Die Sänfte aus den Spiegelsälen des Stadtschlosses Fulda ist ein gutes Beispiel dafür, wie sich die Ausstellungssituation auf ein Restaurierungskonzept auswirken kann. Die durchzuführenden Maßnahmen in den historischen Räumen und der Zustand der Sänfte im Jahre 2014 veranlasste das Vonderau Museum Fulda, welches auch für die Ausstattungen des Fuldaer Stadtschlosses zuständig ist, dazu das Atelier für Restaurierungen zu beauftragen mögliche Restaurierungskonzepte auszuarbeiten um die Sänfte weiterhin in den historischen Räumen ausstellen zu können. Die Sänfte gehörte wohl der Freiherrin Maria Eva Antoinette von Boineburg, 1707 als eine Zobel von Giebelstadt geboren und im Januar 1730 vermählt mit Philipp Christoph von Boineburg zu Lengsfeld, einem kurmainzischen Kammerherrn und Oberamtmann in Amöneburg.
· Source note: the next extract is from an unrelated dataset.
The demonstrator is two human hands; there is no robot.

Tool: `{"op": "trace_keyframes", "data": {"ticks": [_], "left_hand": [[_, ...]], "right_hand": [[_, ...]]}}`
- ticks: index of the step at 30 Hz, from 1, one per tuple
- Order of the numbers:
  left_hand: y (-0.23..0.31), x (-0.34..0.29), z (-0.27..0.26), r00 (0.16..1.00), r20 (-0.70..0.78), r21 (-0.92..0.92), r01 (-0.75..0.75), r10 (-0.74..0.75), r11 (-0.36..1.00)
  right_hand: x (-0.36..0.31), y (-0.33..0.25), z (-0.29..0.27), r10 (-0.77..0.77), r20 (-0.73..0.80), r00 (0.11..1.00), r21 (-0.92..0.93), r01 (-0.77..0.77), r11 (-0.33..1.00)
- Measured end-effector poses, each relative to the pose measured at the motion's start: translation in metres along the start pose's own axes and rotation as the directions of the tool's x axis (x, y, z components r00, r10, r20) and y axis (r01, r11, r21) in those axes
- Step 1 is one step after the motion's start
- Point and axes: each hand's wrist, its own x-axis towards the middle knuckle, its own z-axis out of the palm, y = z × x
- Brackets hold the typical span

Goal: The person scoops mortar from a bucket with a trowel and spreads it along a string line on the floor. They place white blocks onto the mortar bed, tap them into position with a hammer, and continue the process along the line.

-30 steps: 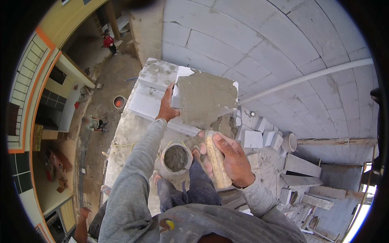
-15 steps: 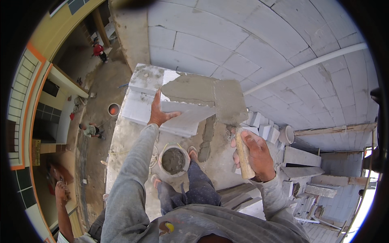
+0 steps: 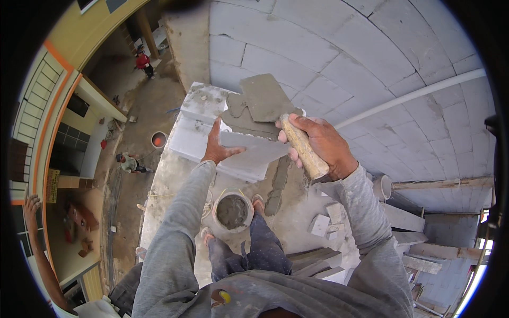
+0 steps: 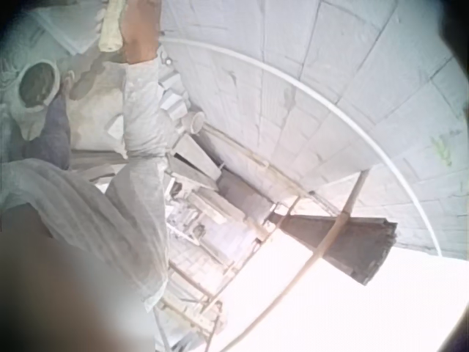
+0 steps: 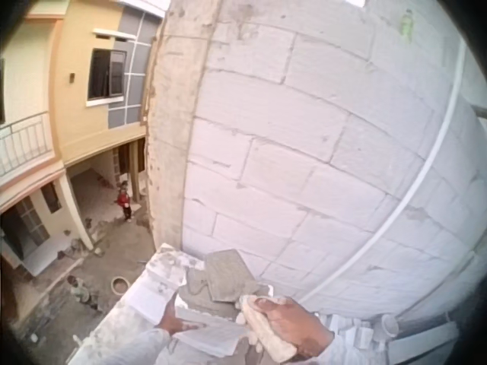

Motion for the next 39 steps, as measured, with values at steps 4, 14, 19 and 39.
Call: {"op": "trace_keyframes", "data": {"ticks": [4, 14, 19, 39], "left_hand": [[-0.027, -0.003, 0.003, 1.000, 0.022, 0.080, -0.020, 0.018, 0.997], [-0.037, 0.000, 0.008, 0.998, 0.014, -0.230, 0.070, -0.068, 0.971], [-0.008, -0.001, 0.001, 0.994, 0.103, -0.224, 0.045, -0.022, 0.974], [-0.013, -0.002, 0.002, 0.993, 0.057, -0.296, 0.114, -0.102, 0.948]], "right_hand": [[-0.016, 0.018, 0.007, -0.060, -0.047, 0.997, -0.001, 0.060, 0.998], [-0.071, 0.077, 0.033, -0.099, 0.069, 0.993, -0.180, 0.110, 0.978], [-0.089, 0.072, 0.011, -0.097, -0.202, 0.975, -0.185, 0.059, 0.981], [-0.095, 0.132, -0.051, -0.115, -0.169, 0.979, 0.324, 0.165, 0.932]]}}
Bevor die Sänfte in den 1960er Jahren der Stadt Fulda übergeben wurde, war sie im Besitz der Familie von Görtz aus Schlitz. Wie sie davor in den Besitz der Familie von Görtz kam ist nicht bekannt. Die Ausstellbarkeit einer Sänfte aus den historischen Räumen des Stadtschlosses Fulda war durch große Schäden gefährdet und mit der Gefahr weiterer Schäden verbunden. Das stark geschädigte Dach und fehlende Glasscheiben führten in der Vergangenheit immer wieder zu Beschädigungen und Verschmutzungen. Um dieser Gefahr zu begegnen wurde neben den konservierenden Maßnahmen, Ergänzungen eingefügt und durch Einweisung der Mitarbeiter eine bessere Kontrolle der Ausstellungssituation geschaffen.